_What you have to do_:
Below are some records. Return exactly the lines from the one with "4: (119, 222)" to the one with "Coarse 3-D masks: for", and nothing else.

_Working data_:
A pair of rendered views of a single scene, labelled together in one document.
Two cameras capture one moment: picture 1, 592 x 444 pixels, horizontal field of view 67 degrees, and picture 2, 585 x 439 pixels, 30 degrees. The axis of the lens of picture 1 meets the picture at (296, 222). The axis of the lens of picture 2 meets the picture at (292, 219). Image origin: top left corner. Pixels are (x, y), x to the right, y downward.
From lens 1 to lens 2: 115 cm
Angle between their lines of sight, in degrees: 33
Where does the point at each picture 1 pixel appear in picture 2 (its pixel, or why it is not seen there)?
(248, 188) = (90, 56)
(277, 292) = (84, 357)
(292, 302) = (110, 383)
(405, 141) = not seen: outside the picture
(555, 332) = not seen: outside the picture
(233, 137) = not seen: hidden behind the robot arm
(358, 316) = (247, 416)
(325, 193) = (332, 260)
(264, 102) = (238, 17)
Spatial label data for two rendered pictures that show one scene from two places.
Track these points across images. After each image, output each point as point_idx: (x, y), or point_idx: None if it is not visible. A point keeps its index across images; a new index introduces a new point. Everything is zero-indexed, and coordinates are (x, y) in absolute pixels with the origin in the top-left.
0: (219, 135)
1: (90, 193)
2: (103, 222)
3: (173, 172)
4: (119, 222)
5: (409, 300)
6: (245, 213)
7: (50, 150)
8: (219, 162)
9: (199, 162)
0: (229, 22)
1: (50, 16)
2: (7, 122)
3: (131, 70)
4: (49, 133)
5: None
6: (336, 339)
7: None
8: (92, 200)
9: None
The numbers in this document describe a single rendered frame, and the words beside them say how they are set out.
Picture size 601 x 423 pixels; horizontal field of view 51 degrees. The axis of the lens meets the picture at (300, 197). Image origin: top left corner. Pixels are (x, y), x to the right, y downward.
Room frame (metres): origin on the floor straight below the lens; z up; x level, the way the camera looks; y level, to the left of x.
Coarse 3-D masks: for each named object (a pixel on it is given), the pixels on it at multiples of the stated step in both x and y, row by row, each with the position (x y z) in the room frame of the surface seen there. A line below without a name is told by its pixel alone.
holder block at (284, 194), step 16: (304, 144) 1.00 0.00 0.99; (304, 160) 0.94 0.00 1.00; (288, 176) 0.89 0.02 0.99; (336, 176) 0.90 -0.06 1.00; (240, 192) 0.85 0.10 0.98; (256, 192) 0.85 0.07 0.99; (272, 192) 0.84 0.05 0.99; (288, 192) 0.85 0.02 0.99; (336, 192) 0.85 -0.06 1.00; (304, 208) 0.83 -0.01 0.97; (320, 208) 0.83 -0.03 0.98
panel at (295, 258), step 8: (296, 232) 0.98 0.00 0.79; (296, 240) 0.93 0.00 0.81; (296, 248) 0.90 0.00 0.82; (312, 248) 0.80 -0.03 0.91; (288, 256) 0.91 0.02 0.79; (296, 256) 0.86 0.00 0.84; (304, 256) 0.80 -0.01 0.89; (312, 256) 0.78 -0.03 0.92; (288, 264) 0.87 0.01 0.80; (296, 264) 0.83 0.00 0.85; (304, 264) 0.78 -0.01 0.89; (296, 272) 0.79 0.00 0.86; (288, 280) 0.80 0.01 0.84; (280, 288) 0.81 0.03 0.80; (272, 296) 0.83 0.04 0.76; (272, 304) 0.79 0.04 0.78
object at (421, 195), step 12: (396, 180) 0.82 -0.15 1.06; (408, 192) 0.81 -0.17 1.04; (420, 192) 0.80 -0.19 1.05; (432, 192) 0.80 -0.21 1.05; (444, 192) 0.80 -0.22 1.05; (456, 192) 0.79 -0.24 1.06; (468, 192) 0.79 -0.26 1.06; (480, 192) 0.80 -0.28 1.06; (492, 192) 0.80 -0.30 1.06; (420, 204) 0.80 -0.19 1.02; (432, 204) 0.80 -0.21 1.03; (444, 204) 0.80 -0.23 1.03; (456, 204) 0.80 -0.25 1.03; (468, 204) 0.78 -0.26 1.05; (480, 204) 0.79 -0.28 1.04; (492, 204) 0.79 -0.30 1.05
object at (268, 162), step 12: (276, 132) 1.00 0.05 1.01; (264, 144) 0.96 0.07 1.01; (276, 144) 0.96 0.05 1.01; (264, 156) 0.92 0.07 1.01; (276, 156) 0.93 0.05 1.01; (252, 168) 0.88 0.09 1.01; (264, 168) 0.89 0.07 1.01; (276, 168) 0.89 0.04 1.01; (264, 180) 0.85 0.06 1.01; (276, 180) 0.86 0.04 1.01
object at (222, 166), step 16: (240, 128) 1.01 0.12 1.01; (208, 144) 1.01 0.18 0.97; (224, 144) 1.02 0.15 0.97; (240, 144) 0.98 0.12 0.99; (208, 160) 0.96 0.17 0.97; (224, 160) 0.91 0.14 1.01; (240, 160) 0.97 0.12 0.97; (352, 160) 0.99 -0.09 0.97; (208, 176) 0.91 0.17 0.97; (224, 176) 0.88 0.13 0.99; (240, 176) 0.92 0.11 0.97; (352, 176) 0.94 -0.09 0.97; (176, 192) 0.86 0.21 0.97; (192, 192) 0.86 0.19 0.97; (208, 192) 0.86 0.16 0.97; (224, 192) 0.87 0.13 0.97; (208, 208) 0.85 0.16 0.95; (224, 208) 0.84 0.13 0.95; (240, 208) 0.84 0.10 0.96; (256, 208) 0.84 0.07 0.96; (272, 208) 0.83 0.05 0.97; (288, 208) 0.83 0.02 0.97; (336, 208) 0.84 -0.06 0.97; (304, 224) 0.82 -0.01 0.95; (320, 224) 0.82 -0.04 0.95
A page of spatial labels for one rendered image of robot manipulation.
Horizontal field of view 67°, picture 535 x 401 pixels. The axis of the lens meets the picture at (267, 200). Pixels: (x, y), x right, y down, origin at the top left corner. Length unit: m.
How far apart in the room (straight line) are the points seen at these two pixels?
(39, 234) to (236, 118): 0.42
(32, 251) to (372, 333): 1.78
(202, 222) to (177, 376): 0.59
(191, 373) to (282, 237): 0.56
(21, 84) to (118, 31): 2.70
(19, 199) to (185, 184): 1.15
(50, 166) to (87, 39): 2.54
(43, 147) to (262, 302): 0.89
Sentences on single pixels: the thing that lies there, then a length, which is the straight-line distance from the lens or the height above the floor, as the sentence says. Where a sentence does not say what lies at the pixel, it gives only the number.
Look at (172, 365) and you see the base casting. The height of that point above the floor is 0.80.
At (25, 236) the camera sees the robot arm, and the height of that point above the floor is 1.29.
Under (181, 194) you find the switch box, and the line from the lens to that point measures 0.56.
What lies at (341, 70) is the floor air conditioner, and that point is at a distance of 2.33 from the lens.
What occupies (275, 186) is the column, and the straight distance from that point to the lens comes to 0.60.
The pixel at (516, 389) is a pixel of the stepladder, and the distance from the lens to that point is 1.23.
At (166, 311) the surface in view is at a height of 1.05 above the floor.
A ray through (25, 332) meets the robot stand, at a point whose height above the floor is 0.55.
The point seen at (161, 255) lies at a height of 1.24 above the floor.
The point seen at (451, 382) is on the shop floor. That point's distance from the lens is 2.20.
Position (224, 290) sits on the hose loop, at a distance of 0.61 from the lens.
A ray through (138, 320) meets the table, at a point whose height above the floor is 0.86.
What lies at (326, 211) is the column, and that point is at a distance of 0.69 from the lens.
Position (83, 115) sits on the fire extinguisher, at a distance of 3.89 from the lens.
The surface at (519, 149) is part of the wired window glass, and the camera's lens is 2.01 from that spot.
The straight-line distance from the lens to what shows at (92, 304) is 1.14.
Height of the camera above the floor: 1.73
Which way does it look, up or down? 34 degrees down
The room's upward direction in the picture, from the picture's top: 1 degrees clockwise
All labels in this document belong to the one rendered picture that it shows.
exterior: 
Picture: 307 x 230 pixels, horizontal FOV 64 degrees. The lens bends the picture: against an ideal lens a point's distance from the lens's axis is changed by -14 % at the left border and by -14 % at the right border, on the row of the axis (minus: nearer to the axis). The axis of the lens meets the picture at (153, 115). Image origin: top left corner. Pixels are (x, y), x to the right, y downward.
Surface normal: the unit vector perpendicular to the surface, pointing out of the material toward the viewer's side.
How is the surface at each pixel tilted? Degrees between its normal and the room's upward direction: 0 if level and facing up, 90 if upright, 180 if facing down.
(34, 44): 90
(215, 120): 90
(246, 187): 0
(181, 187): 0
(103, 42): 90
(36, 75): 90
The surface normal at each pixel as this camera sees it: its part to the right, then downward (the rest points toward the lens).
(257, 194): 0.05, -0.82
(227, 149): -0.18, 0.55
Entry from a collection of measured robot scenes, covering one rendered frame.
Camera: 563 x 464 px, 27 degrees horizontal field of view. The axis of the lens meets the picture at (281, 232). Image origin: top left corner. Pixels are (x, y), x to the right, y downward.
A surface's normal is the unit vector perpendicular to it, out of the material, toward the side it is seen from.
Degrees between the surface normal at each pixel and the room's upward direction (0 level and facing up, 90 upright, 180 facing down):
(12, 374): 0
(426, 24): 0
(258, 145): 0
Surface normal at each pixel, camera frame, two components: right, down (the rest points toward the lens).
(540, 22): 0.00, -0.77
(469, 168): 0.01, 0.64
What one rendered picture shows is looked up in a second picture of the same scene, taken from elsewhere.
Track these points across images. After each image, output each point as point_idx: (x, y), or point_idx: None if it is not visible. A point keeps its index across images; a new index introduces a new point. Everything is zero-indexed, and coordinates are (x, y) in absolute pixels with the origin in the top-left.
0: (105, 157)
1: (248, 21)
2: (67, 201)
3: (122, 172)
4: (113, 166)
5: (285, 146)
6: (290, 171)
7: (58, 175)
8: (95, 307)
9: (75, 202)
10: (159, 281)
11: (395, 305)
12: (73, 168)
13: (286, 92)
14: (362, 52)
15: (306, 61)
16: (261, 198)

_Your response_:
4: (119, 222)
5: (409, 300)
6: (245, 213)
7: (50, 150)
8: (219, 162)
9: (199, 162)
0: (229, 22)
1: (50, 16)
2: (7, 122)
3: (131, 70)
4: (49, 133)
5: None
6: (336, 339)
7: None
8: (92, 200)
9: None
The numbers in this document describe a single rendered frame, and the words beside them say how they are set out.
Picture size 601 x 423 pixels; horizontal field of view 51 degrees. The axis of the lens meets the picture at (300, 197). Image origin: top left corner. Pixels are (x, y), x to the right, y downward.
Room frame (metres): origin on the floor straight below the lens; z up; x level, the way the camera looks; y level, to the left of x.
Coarse 3-D masks: for each named object (a pixel on it is given), the pixels on it at multiples of the stated step in both x and y, row by row, each with the position (x y z) in the room frame of the surface seen there. A line below without a name is told by its pixel alone.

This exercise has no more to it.